PROMPT
Report back each line of the records that contains the string "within".

(Dataset entries)
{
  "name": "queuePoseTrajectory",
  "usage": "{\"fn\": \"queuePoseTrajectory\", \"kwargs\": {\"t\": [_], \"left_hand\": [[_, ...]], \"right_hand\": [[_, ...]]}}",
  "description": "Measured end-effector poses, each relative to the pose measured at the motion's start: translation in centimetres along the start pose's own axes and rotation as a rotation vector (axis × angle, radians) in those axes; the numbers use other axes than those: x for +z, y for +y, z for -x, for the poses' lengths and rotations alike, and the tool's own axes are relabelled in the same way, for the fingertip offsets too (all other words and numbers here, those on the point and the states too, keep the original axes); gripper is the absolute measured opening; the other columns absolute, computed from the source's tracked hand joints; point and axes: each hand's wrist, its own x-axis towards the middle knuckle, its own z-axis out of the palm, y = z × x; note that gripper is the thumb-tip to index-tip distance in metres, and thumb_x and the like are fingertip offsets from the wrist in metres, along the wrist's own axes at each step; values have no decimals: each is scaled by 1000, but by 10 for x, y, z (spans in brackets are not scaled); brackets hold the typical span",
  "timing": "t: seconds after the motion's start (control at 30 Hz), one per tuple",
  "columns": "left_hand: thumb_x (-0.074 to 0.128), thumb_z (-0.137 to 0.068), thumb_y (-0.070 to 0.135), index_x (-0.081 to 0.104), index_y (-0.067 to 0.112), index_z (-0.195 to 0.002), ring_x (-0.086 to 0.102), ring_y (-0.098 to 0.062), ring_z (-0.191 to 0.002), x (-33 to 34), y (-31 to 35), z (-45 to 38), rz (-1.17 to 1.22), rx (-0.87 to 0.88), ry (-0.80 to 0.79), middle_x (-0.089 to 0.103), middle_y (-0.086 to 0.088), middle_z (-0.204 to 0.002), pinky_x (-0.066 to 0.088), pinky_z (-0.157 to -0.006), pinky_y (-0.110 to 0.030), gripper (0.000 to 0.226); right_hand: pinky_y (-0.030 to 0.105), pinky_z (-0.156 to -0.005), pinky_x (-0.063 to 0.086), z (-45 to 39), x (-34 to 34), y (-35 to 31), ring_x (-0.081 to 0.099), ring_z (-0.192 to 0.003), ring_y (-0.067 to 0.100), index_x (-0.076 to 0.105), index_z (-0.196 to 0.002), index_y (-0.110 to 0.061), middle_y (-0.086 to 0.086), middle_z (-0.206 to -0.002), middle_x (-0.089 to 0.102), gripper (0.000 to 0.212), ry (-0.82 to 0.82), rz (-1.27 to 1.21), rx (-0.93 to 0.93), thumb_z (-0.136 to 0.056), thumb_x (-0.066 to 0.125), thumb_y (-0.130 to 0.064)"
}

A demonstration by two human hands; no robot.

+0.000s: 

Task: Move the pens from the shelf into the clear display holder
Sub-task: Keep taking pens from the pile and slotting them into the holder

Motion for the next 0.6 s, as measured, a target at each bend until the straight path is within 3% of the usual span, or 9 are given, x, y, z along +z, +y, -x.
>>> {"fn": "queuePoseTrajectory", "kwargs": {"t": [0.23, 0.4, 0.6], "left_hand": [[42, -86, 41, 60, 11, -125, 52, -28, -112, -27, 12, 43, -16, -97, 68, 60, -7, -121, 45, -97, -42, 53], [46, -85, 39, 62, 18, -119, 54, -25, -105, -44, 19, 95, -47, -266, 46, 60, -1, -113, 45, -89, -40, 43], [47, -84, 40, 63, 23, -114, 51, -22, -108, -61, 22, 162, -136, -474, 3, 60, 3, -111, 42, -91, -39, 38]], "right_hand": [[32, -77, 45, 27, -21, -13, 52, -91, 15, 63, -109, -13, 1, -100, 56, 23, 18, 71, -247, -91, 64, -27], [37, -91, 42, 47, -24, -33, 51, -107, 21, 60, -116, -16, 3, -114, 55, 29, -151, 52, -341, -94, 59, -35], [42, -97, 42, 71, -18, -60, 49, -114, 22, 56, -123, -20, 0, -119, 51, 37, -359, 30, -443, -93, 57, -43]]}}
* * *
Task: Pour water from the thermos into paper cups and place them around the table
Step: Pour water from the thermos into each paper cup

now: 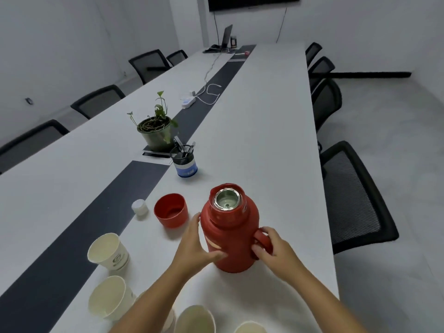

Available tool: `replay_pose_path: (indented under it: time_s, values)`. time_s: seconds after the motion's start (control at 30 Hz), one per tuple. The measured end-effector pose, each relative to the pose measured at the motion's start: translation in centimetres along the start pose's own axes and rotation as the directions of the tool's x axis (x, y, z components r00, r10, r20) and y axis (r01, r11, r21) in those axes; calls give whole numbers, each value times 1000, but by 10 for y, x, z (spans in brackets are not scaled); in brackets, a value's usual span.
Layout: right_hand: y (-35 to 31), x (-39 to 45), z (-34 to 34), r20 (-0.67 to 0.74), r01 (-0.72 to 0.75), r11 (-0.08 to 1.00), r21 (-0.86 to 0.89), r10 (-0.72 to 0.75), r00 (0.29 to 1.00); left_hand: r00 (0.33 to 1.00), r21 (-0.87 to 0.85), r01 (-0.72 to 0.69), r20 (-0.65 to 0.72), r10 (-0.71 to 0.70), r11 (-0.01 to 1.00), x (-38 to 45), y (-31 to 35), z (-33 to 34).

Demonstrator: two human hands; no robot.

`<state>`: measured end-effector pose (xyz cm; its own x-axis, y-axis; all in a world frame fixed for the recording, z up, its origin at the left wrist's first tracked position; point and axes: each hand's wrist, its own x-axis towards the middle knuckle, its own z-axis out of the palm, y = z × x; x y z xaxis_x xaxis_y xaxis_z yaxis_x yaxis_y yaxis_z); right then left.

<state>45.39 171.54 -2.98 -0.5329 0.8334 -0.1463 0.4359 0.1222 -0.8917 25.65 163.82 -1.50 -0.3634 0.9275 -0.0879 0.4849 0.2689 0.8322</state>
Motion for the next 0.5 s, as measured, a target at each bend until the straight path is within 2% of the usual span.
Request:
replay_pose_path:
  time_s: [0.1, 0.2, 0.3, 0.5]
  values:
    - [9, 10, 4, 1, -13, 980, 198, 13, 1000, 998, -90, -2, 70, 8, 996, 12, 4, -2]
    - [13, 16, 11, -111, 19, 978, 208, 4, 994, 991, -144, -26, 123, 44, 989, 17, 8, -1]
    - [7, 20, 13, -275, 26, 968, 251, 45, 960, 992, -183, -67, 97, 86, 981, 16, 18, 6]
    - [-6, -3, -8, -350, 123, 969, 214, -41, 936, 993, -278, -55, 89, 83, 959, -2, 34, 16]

SOLUTION TO THIS EXERCISE
Motion for the next 0.6 s, as measured, a target at each bend until the straight path is within 3% of the usual span, or 9 are given, x, y, z along +z, +y, -x.
Motion for the next 0.5 s, as measured, a target at each bend until the straight path is within 2% of the usual span.

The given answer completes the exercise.